What is required
For the entries below, the expected answer is the line with "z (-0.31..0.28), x", the line with "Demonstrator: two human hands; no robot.", and every line between them, exactly as written, and nothing more.

Data in this exercise Start Marker

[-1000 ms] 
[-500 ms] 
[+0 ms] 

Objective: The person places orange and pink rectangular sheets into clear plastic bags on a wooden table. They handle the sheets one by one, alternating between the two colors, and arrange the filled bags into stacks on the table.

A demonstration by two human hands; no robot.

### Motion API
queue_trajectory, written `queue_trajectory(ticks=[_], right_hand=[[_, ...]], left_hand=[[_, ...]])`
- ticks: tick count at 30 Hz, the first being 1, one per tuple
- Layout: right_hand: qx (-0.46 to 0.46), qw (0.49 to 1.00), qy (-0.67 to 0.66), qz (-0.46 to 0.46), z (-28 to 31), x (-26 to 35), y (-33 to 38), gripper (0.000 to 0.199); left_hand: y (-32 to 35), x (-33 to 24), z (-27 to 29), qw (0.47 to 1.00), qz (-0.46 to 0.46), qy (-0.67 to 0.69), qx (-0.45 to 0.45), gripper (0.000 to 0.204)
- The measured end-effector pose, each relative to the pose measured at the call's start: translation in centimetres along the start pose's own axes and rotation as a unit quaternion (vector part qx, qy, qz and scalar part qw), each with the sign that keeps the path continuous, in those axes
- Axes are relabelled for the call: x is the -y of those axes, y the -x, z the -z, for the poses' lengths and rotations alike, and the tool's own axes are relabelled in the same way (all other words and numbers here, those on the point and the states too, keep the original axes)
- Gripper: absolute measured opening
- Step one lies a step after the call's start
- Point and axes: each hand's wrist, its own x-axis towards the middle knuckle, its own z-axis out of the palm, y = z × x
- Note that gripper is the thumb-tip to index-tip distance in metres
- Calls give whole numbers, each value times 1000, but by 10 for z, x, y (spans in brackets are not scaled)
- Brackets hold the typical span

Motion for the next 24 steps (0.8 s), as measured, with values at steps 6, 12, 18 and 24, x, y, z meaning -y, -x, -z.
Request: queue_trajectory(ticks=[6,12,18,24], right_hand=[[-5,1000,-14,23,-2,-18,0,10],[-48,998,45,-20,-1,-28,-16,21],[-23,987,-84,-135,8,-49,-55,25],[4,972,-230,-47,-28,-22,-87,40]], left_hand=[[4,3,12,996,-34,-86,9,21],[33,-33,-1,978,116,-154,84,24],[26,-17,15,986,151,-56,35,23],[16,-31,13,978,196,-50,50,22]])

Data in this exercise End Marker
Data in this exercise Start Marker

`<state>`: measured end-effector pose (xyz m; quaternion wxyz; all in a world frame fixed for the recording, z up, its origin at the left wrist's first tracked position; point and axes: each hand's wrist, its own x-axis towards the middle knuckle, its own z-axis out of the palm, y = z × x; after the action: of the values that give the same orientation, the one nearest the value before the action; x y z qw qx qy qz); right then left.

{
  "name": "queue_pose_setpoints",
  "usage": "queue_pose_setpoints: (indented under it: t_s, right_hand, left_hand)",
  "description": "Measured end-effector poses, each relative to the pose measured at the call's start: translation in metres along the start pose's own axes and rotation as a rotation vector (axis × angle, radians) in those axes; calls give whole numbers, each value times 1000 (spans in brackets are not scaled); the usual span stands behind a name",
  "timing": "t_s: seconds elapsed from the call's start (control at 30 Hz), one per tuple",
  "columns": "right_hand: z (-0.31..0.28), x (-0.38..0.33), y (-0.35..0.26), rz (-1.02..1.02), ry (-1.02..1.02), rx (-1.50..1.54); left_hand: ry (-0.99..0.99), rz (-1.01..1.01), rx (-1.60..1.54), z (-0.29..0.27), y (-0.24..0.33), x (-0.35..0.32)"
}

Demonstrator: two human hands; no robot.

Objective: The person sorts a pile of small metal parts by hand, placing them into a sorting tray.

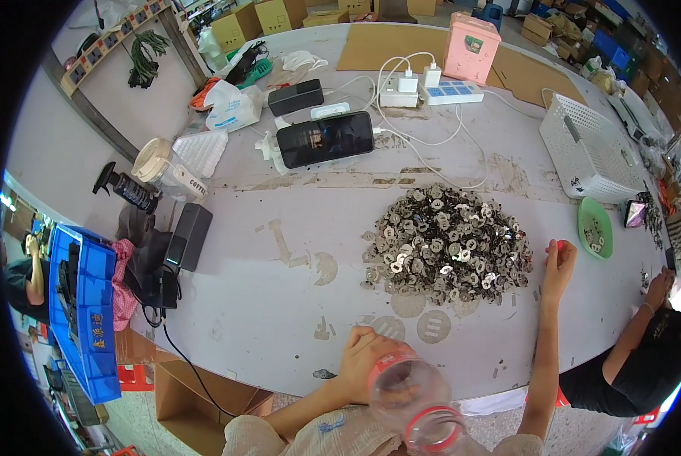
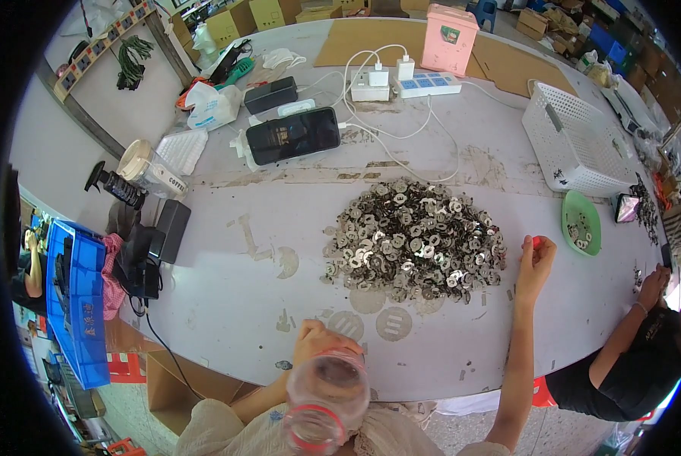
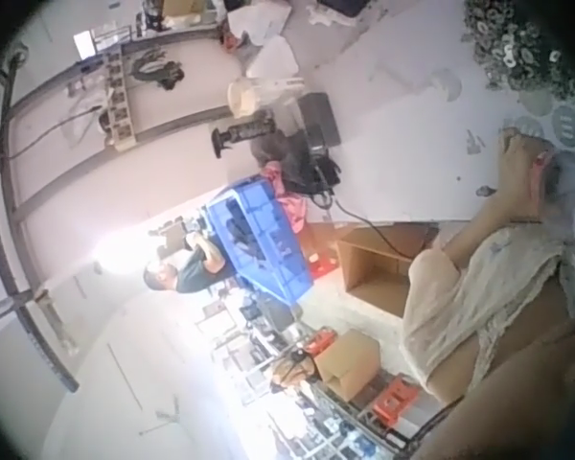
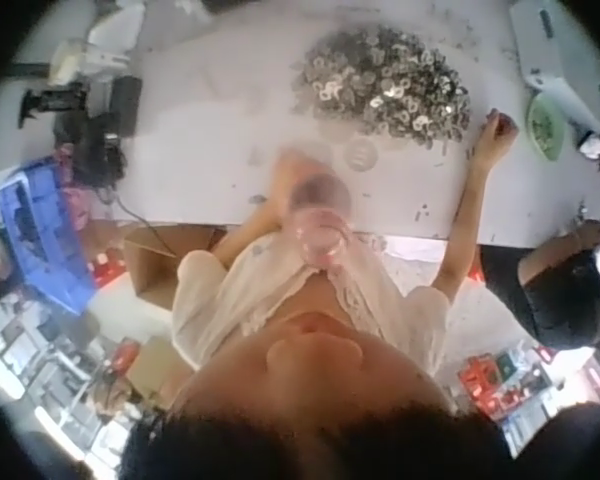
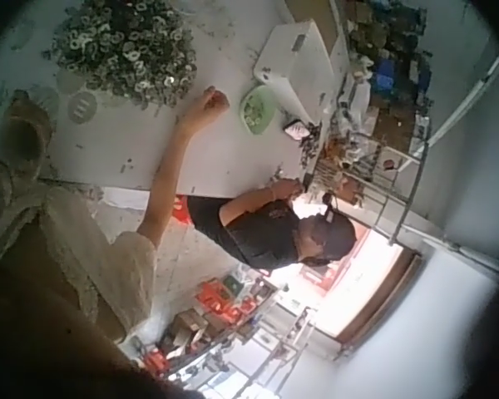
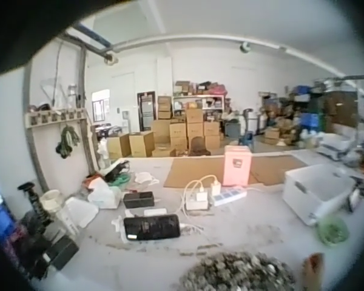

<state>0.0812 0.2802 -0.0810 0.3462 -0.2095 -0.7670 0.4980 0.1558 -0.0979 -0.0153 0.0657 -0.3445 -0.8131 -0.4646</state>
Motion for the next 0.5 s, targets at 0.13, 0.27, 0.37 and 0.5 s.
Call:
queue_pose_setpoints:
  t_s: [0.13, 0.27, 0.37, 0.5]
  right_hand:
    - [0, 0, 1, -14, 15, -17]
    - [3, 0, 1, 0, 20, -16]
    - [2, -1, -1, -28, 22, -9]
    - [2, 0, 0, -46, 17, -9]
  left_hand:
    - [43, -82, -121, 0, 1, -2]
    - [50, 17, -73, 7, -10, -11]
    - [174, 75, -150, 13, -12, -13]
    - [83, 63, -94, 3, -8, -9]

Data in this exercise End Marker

Answer section
  "columns": "right_hand: z (-0.31..0.28), x (-0.38..0.33), y (-0.35..0.26), rz (-1.02..1.02), ry (-1.02..1.02), rx (-1.50..1.54); left_hand: ry (-0.99..0.99), rz (-1.01..1.01), rx (-1.60..1.54), z (-0.29..0.27), y (-0.24..0.33), x (-0.35..0.32)"
}

Demonstrator: two human hands; no robot.

This exercise has been answered in full.